Goal of the exercise> From the line with "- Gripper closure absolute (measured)" through the line with "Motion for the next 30", repeat the entries verbatim, both end lines included, and add nothing.

Dataset excerpts

▬▬▬

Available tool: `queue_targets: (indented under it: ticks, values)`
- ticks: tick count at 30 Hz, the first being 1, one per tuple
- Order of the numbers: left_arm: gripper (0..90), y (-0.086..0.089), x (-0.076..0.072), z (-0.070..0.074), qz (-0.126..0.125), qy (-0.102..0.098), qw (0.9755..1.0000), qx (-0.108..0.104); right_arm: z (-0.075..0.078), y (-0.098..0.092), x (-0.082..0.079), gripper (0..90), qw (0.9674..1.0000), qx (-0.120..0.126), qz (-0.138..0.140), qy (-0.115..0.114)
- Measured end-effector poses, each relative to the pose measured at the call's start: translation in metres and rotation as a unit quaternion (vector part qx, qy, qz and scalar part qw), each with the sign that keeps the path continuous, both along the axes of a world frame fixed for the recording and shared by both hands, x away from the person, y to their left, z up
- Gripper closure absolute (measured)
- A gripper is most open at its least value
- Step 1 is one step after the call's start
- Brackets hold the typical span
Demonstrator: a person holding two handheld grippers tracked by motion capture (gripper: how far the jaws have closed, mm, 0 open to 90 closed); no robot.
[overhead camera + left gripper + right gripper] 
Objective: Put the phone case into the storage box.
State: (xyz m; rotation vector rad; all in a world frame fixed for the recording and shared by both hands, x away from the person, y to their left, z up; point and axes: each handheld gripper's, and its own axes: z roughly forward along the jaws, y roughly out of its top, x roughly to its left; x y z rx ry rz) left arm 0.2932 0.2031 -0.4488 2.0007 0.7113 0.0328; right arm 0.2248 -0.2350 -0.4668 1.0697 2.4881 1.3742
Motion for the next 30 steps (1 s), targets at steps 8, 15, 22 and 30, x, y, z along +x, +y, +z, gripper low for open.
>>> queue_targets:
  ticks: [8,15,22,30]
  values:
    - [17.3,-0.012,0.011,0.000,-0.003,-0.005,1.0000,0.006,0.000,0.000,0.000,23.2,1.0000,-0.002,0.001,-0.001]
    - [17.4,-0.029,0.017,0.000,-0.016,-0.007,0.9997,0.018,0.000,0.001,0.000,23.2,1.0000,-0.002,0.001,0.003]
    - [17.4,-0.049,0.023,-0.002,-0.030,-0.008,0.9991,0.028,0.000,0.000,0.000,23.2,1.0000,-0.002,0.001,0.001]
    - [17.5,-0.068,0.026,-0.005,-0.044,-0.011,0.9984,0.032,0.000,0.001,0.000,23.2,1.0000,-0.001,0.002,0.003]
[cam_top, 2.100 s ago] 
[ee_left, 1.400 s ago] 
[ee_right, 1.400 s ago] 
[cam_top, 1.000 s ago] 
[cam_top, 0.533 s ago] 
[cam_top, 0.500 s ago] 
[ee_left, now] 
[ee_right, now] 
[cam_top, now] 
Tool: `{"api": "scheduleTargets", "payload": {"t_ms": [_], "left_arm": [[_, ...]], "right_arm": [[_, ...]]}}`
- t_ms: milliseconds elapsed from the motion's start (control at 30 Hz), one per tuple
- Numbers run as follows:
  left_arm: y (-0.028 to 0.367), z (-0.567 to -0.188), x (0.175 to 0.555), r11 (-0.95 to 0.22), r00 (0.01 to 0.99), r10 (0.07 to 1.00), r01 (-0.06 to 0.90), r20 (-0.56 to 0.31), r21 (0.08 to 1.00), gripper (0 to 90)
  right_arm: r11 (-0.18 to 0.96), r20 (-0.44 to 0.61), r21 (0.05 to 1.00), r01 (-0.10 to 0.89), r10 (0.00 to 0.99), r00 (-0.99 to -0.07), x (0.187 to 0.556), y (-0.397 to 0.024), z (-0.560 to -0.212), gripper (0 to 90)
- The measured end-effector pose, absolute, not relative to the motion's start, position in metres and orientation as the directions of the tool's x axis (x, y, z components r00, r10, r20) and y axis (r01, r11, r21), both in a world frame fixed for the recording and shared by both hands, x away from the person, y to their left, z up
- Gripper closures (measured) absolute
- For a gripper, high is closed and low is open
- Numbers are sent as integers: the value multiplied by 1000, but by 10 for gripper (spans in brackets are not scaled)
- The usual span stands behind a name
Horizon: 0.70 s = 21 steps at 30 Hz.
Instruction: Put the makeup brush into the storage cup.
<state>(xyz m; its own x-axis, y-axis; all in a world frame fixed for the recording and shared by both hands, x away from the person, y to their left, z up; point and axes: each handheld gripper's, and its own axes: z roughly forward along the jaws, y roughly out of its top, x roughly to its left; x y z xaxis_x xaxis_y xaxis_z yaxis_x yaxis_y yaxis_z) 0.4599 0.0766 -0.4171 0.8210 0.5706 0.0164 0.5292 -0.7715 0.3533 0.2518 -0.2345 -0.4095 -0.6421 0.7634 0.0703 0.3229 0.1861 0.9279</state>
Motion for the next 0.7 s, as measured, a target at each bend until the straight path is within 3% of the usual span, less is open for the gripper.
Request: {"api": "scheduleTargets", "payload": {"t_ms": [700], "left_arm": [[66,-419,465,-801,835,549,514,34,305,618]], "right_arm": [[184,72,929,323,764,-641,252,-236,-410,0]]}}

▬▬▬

Your solution>
- Gripper closure absolute (measured)
- A gripper is most open at its least value
- Step 1 is one step after the call's start
- Brackets hold the typical span
Demonstrator: a person holding two handheld grippers tracked by motion capture (gripper: how far the jaws have closed, mm, 0 open to 90 closed); no robot.
[overhead camera + left gripper + right gripper] 
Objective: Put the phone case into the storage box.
State: (xyz m; rotation vector rad; all in a world frame fixed for the recording and shared by both hands, x away from the person, y to their left, z up; point and axes: each handheld gripper's, and its own axes: z roughly forward along the jaws, y roughly out of its top, x roughly to its left; x y z rx ry rz) left arm 0.2932 0.2031 -0.4488 2.0007 0.7113 0.0328; right arm 0.2248 -0.2350 -0.4668 1.0697 2.4881 1.3742
Motion for the next 30 steps (1 s), targets at steps 8, 15, 22 and 30, x, y, z along +x, +y, +z, gripper low for open.

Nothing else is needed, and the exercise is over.